レモネード側は「自動運転中は危険度が顕著に低下するというデータ分析の結果を反映した」と保険料割引の背景を説明した。続いて「テスラのFSDソフトウェアがアップデートされるほど車の安全性は向上すると予想する」とし「(保険料の)追加割引があるだろう」と伝えた。
レモネードのシャイ・ワイニンガー共同創業者兼社長は「360度全方向を感知し、居眠りをせず、ミリ秒単位で反応する車(自動運転車)は人間とは比較できない」とし「FSDで走行するテスラは(人が運転する車より)事故発生率がはるかに低い」と話した。
レモネードはこの保険を26日から米アリゾナ州で販売し、1カ月後にオレゴン州などに拡大する予定だ。
また、今回の保険商品販売を控えてテスラと技術協力を進めたとも明らかにした。従来は接近できなかったデータまで活用したという。今後新たに収集されたデータはレモネードの独自の危険予測モデルに入力され、自動運転と人の運転の差を把握するのに活用される。車に搭載された自動運転ソフトウェアのバージョンとセンサーの精密度などを基盤に危険度を予測していくというのが、会社側の説明だ。
こうしたレモネード側の解釈については誇張されている面があるという指摘もある。ブルームバーグ通信は「運転者補助技術に対する安全データは制限的だ」と報じた。FSDを活性化しても運転者の持続的な注意と介入が必要という点で留意する部分があるということだ。
テスラも「FSDが車を完全な自動運転車にするわけではない」と明示している。

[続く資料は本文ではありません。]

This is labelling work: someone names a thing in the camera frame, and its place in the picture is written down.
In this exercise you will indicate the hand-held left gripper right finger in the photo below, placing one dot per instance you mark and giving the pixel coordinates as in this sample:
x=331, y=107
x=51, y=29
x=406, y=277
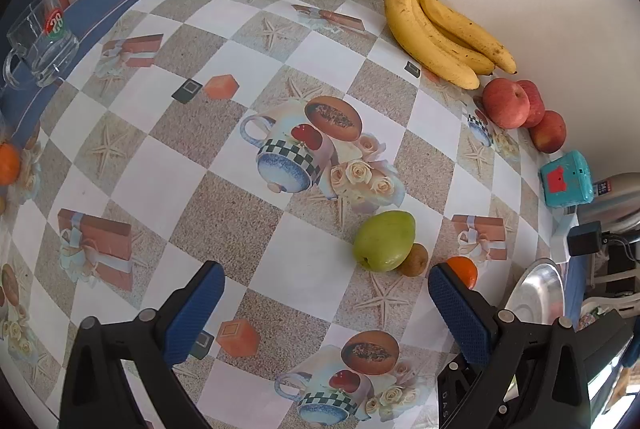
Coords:
x=460, y=314

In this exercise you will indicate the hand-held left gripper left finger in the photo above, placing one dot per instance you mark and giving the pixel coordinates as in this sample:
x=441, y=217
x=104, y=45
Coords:
x=195, y=314

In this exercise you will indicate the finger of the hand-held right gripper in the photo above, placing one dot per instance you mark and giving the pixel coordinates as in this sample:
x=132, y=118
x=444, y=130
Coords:
x=450, y=394

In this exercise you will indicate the silver metal plate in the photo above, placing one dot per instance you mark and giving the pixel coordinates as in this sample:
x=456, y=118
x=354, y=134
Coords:
x=537, y=294

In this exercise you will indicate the green pear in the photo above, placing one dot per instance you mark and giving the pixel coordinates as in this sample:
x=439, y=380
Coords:
x=385, y=241

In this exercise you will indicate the orange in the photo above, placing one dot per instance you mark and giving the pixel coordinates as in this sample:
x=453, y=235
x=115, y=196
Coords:
x=465, y=270
x=7, y=164

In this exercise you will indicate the brown kiwi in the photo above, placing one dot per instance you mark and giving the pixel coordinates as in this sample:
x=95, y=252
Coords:
x=417, y=261

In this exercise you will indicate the printed checkered tablecloth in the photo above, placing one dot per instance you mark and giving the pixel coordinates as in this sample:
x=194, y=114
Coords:
x=200, y=209

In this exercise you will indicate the black charger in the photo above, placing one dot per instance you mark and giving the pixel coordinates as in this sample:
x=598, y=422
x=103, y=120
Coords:
x=585, y=239

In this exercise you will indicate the white chair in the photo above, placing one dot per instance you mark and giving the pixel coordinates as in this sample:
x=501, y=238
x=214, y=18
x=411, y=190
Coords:
x=617, y=279

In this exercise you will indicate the teal toy box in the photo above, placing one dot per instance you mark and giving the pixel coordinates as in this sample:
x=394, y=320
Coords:
x=565, y=181

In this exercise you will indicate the stainless steel thermos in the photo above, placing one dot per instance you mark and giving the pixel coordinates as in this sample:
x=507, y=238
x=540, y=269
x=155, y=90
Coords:
x=617, y=204

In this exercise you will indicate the pale red apple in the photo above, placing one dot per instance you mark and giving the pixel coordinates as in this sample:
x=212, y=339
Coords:
x=505, y=104

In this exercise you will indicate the bunch of yellow bananas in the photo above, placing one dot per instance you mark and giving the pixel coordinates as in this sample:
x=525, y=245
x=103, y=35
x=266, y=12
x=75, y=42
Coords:
x=440, y=39

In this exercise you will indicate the clear glass mug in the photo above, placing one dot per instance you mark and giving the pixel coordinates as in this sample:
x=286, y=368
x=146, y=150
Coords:
x=40, y=39

テスラはFSD利用走行中に交通法規を違反した多数の事例で米高速道路交通安全局(NHTSA)の調査を受けている。
レモネードは2015年に設立されたスタートアップで、人工知能(AI)技術を活用して保険料算定および補償請求手続きを迅速かつ簡素化した点を前面に出しながら事業を拡大している。